Sono state formulate numerose teorie per dar conto di questo affascinante aspetto della chimica dei composti a cluster col particolare obiettivo di stabilire come procede la loro crescita all'aumentare delle loro dimensioni. Va detto, però, che, mentre gli esempi di composti polinucleari contenenti sino a una decina di atomi metallici sono molto numerosi, quelli di composti ad alta nuclearità, ossia contenenti qualche decina di atomi e per i quali è stata possibile una caratterizzazione strutturale ai raggi X, sono relativamente pochi.
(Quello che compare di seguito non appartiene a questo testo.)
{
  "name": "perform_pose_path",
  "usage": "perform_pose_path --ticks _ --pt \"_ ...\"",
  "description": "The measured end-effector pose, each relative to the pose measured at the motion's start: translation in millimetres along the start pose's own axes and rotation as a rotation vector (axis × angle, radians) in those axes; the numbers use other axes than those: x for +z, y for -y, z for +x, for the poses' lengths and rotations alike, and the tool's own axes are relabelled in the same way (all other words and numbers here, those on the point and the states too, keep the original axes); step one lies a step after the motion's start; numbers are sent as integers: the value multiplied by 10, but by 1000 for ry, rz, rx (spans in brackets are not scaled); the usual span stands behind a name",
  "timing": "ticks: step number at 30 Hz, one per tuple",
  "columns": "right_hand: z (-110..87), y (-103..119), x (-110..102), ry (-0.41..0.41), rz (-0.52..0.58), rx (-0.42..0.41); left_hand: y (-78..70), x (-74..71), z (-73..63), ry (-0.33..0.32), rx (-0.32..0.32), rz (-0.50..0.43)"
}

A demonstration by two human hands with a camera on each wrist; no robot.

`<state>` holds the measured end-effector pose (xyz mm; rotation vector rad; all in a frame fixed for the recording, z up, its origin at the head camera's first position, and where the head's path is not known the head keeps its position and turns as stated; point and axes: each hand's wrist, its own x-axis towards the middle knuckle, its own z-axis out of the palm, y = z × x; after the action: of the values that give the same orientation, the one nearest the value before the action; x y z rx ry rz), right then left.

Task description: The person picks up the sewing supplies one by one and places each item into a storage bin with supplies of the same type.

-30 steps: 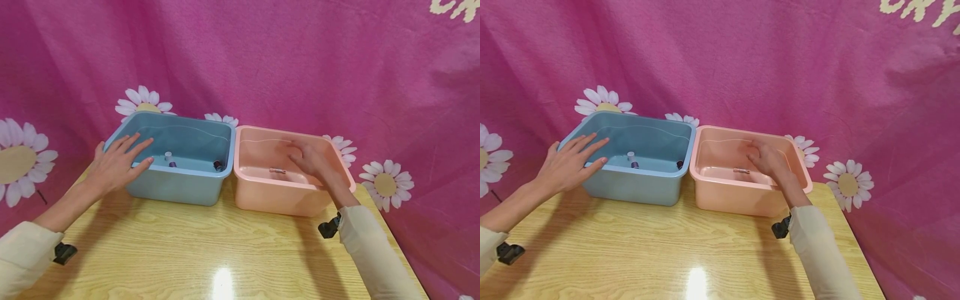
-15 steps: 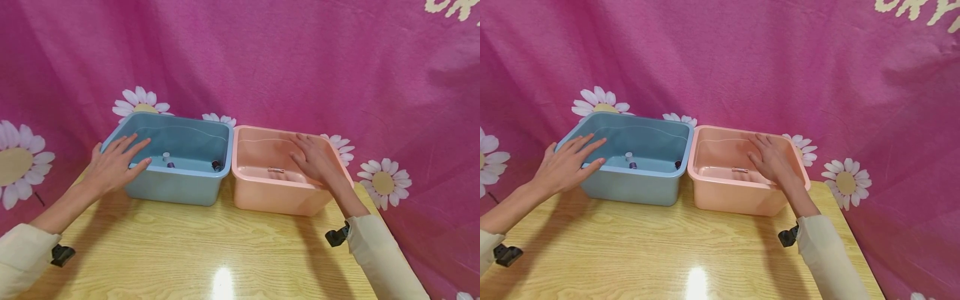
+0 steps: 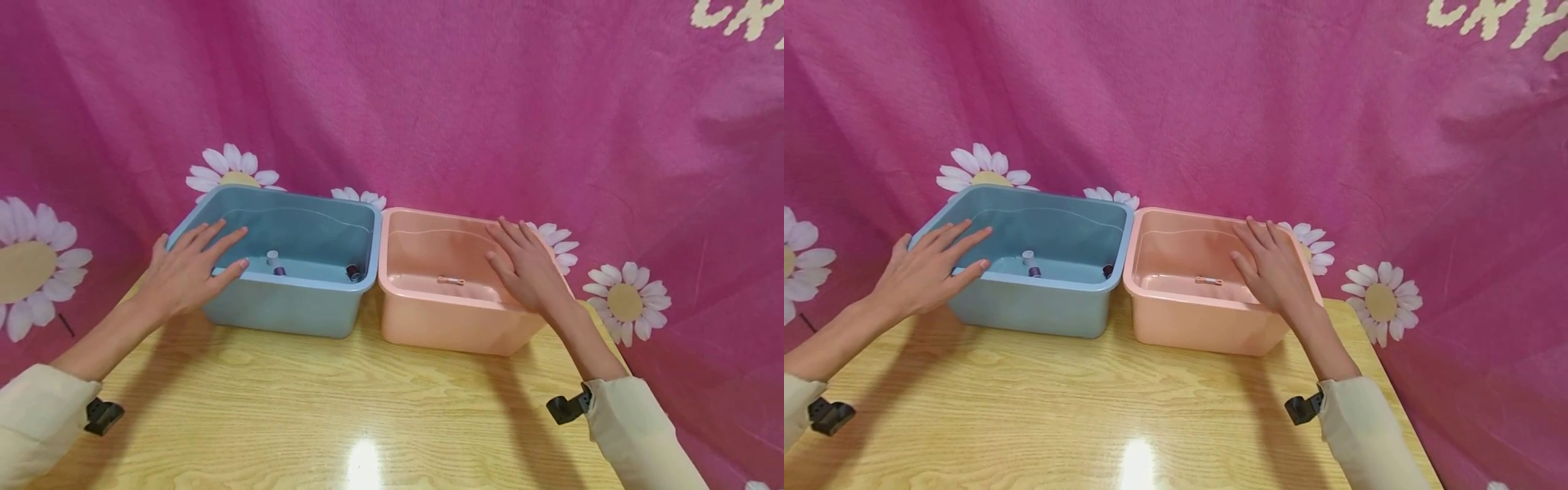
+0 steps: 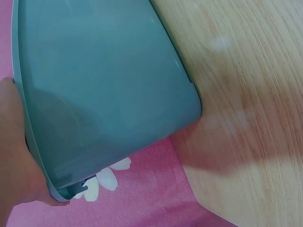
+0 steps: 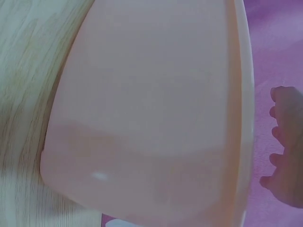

Cluster di dimensioni molto grandi, dell'ordine delle decine o centinaia di atomi, sono praticamente impossibili da ottenere allo stato cristallino e più spesso si trovano sotto la forma di dispersioni colloidali. In assenza di cristalli ben formati, la tecnica solitamente utilizzata per la caratterizzazione strutturale è la microscopia elettronica a trasmissione o TEM (Transmission electron microscopy), anche se in certi casi il nocciolo metallico risulta abbastanza grande da poter rivelare la presenza di un impaccamento regolare degli atomi metallici mediante tecniche di diffrazione dei raggi X.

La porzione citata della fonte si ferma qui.